Page 29 of My Pucking Enemy (The Milwaukee Frost #4)
Luca
The Sweetheart Train is exactly what it sounds like, and more. We’re greeted with champagne and strawberries, which reminds me of our first date.
Our first fake date.
But something happened in the parking lot, and it’s thrown Wren off her usual frequency. I watch her as we tuck into our little train car, sitting down across from one another, a small pine table between us.
“So, what’s the scenery?” she asks, her hands moving jerkily, a bit of her champagne sloshing up and over the side of her glass. I stare at the little droplet as it tracks a path down the cup, then pick up a napkin and hand it to her, watching as she absent-mindedly pats at it.
It’s like I can hear her heartbeat. Wren doesn’t normally get rattled like this—in fact, other than that night at my parents, I’ve never seen her unintentionally let her emotions come to the surface.
So, I’ve gotten good at reading her little tells.
Rather than crying when she’s sad, she just gets quiet.
Instead of yelling when she’s angry or frustrated, she starts picking at her fingernails.
And when anyone else might flush red with embarrassment or start to stammer, Wren turns up the charm, like her fight-or-flight just makes her even more socially capable.
But right now I’m seeing something of her that I haven’t before. She’s fidgeting, looking nervous, her eyes flying to the window despite the fact that there’s nothing out there but trees moving slowly past the glass as the train starts to roll along.
I open my mouth to ask if she’s okay, but I know her better than that.
Asking that would be too direct, and too easily avoided.
You can’t ask Wren Beaumont if she’s okay.
She’ll leave you at the end of the conversation wondering why you asked in the first place.

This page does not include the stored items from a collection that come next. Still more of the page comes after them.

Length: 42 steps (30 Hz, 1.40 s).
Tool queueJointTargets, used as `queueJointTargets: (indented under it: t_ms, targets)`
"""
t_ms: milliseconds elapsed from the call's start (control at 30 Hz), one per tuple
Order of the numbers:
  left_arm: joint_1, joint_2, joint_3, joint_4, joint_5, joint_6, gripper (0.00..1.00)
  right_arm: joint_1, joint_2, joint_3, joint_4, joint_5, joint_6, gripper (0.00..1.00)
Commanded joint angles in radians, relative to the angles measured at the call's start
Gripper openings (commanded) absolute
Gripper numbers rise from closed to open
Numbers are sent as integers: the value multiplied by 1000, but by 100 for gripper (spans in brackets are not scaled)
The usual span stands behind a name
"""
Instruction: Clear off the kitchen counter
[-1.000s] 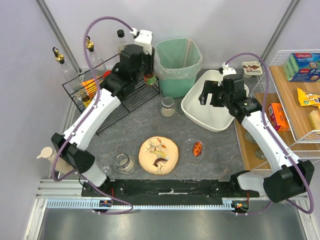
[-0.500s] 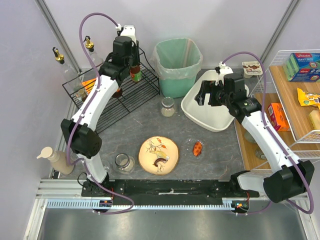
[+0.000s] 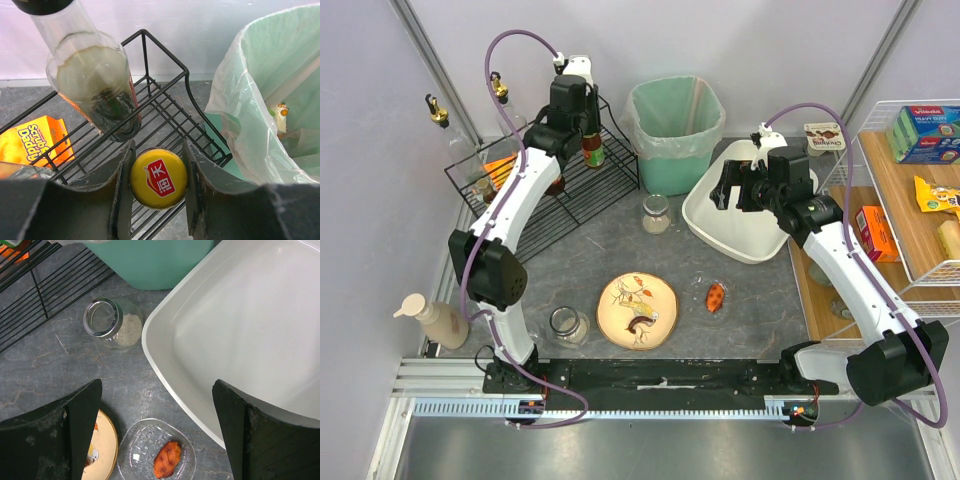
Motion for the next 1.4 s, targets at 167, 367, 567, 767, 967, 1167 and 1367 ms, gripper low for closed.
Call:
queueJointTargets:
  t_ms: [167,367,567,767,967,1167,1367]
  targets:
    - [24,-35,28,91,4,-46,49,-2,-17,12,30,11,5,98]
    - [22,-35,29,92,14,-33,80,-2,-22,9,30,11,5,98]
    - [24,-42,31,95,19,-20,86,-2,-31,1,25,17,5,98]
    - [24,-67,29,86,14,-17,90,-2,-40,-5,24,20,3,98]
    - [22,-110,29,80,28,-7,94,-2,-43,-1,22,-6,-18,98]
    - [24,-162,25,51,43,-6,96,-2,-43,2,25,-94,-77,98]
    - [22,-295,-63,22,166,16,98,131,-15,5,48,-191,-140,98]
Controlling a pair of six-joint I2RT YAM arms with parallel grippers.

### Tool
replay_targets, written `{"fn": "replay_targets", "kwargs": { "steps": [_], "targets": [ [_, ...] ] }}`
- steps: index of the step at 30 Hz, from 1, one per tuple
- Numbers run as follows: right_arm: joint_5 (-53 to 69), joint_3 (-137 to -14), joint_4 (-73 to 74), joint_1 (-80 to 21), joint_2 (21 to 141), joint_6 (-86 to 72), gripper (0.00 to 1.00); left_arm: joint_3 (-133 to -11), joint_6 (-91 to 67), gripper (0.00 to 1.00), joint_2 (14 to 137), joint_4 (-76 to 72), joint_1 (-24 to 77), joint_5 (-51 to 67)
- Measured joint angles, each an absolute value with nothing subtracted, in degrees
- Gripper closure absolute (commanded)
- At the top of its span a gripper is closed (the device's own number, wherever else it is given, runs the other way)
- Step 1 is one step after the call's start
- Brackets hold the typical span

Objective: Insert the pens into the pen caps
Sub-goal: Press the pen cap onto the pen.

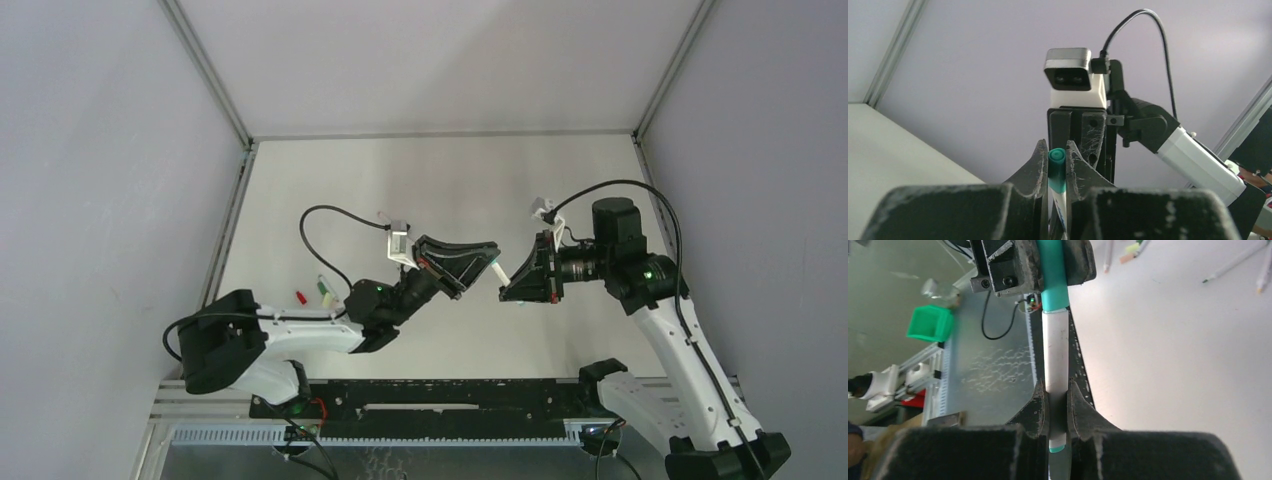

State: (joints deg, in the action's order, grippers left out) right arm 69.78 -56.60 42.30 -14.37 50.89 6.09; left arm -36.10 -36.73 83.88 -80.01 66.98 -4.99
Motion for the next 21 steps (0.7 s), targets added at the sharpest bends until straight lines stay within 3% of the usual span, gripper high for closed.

How you could assume she was anything other than okay.
So, maybe the truth is that Are you okay? isn’t direct enough.
“What happened in the parking lot?”
Her gaze flies to mine, and she blinks rapidly. For the first time since I met her, I see a little patch of red on her chest, a physical reaction to whatever is going on here.
“What?” She tries to deflect, but it’s a lot sloppier than what I’d usually expect from her.
I’ve spent hours talking to this woman, spent countless meetings sitting across from her and debating team issues. She’s gone toe-to-toe with a six-foot NHL forward, and never had a reaction like this.
Before I can try again, or press the issue, she opens her mouth, and I stop, giving her a chance to talk. If I’m honest, the way she’s acting is worrying me—what could have happened in the parking lot to make her act like this? Did she see something—or someone—that upset her?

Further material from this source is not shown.